## Exercise
Every line that includes the word "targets" needs to be copied from the listing.

## Records
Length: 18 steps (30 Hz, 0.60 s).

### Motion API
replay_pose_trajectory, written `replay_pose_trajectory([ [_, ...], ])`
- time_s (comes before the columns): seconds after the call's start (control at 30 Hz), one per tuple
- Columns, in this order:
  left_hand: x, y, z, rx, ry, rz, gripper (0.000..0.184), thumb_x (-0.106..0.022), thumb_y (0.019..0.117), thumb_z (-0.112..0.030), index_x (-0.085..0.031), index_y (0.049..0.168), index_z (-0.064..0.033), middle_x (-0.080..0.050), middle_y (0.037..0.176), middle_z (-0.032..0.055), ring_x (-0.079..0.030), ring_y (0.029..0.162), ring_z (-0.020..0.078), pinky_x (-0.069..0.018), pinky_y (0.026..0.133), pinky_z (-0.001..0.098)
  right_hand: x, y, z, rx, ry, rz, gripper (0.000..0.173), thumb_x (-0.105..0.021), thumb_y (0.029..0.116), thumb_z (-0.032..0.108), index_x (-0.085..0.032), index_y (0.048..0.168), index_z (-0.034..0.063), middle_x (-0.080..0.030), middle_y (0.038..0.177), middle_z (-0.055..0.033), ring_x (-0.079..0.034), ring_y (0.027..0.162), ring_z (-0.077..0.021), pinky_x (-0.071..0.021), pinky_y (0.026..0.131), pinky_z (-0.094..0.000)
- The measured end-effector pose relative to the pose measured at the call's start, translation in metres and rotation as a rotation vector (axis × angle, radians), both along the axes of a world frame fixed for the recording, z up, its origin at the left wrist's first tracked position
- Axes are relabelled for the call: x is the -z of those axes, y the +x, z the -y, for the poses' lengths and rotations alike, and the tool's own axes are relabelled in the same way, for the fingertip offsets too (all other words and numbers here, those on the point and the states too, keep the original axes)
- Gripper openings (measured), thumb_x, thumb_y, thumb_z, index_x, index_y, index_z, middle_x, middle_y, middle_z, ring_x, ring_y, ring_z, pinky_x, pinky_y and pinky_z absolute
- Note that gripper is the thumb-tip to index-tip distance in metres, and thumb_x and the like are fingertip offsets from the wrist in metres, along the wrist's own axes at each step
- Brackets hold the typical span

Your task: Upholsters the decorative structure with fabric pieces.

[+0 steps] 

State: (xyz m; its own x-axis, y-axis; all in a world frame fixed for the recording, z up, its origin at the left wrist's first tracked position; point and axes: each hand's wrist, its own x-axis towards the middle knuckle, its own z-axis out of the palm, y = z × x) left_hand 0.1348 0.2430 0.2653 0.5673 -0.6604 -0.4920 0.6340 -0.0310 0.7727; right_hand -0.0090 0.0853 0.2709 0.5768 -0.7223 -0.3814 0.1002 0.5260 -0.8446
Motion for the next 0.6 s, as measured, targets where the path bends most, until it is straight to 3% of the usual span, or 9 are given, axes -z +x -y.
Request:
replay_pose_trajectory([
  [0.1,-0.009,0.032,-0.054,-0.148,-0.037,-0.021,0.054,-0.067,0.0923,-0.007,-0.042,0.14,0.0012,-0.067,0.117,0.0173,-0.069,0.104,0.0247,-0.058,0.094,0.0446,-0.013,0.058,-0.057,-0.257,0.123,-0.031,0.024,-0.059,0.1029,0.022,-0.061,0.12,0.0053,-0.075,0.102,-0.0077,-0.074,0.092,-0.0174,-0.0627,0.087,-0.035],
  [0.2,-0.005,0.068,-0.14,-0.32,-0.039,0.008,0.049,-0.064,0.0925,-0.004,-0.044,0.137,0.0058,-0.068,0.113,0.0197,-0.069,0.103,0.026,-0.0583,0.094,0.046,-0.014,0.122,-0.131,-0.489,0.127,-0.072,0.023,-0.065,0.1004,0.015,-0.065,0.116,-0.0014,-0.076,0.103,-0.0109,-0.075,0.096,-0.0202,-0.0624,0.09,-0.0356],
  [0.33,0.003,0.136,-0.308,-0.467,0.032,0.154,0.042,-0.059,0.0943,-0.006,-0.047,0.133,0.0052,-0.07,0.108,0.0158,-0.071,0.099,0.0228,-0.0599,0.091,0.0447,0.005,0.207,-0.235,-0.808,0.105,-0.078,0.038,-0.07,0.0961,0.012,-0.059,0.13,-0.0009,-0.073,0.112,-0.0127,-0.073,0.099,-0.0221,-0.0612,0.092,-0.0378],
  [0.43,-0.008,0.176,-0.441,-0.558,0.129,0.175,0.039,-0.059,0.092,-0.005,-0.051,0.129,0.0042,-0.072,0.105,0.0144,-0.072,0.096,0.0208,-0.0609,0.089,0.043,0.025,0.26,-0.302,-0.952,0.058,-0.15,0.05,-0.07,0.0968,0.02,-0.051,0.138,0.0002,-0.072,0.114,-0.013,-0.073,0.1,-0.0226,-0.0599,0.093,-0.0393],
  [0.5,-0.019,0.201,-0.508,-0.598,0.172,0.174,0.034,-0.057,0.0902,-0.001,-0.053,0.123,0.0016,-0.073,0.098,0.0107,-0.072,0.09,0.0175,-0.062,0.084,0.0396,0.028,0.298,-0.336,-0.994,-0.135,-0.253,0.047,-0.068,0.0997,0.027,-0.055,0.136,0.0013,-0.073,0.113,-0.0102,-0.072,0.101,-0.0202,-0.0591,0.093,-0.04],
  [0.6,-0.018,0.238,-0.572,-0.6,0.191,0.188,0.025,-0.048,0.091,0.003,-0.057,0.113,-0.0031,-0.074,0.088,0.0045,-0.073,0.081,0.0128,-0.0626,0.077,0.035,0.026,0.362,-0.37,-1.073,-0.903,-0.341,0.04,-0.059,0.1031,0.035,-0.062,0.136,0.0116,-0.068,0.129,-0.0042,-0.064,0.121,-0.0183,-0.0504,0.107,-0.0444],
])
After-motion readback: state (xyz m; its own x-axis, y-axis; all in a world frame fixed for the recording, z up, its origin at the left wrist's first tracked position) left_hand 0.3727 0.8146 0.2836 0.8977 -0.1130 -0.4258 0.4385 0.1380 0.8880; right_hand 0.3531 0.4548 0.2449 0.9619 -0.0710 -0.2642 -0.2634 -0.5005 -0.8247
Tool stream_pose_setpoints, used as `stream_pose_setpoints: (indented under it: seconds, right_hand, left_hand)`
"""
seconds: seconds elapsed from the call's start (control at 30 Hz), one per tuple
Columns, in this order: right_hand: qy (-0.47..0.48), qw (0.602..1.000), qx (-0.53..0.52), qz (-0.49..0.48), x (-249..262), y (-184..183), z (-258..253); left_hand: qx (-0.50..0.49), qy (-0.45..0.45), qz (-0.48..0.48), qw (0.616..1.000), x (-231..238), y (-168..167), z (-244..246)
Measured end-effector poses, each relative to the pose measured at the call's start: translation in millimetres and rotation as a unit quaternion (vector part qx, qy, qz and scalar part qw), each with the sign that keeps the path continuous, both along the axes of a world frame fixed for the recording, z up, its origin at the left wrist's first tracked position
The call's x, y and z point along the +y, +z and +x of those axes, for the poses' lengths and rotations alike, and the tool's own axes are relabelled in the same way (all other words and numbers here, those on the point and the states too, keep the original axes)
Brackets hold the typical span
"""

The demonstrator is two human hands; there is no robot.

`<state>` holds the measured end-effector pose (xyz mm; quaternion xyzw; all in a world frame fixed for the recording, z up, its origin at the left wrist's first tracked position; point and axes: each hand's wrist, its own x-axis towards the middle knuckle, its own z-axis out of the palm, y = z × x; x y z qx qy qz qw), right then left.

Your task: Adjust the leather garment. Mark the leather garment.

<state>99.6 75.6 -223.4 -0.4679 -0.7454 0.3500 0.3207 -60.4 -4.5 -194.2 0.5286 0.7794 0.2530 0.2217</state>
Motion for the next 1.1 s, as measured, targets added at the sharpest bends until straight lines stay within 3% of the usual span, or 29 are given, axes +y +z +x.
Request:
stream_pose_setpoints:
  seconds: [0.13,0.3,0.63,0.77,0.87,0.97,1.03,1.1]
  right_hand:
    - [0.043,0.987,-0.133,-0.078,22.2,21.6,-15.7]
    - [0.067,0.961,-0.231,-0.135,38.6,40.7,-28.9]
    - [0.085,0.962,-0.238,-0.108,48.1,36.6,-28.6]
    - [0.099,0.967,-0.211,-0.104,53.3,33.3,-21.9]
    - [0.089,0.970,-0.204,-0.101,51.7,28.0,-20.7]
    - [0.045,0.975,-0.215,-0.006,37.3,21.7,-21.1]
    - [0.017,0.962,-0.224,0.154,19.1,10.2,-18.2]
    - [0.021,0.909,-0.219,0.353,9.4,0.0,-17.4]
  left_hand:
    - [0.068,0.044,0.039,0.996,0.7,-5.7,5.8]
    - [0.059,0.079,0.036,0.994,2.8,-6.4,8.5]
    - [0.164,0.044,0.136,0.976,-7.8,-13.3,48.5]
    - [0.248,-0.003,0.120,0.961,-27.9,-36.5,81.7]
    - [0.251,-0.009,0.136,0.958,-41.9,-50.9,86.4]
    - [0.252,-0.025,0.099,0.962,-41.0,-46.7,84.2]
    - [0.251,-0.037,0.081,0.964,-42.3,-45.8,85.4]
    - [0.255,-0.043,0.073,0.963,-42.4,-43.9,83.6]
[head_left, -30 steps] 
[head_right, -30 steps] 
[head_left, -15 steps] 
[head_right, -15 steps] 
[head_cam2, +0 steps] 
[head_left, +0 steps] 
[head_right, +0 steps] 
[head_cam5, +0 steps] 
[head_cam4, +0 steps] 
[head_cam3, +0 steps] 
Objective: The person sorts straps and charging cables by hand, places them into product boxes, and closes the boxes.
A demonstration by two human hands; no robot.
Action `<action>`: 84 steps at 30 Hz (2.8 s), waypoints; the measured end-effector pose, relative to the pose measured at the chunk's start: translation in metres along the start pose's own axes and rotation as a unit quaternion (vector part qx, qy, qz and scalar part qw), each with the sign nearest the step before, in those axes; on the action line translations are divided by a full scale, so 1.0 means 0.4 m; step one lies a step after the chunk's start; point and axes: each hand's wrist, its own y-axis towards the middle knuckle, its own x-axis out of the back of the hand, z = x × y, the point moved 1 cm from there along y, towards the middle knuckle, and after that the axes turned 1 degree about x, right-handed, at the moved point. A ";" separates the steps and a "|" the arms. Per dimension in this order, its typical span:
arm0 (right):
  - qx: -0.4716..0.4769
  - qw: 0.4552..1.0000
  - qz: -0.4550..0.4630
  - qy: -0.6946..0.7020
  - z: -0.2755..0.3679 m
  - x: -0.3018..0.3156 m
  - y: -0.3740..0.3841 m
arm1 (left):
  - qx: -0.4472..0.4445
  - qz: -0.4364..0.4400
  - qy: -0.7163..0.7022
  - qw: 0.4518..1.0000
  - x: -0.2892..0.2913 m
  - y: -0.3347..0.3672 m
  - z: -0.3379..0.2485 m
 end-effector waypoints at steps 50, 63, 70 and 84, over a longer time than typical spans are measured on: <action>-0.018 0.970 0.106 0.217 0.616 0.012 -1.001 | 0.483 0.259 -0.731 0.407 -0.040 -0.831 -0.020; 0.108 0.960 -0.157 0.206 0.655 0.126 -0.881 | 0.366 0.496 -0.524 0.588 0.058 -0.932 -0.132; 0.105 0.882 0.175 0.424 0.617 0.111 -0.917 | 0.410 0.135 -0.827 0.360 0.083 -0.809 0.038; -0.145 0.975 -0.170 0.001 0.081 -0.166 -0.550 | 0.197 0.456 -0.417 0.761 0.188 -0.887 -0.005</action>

## Response to the exercise
Motion for the next 0.6 s, as measured, targets where the path bends most, until it is straight to 3% of the usual span, or 9 are given, axes -z +x -y.
Motion for the next 1.1 s, as measured, targets added at the sharpest bends until straight lines stay within 3% of the usual span, or 29 are given, axes +y +z +x.

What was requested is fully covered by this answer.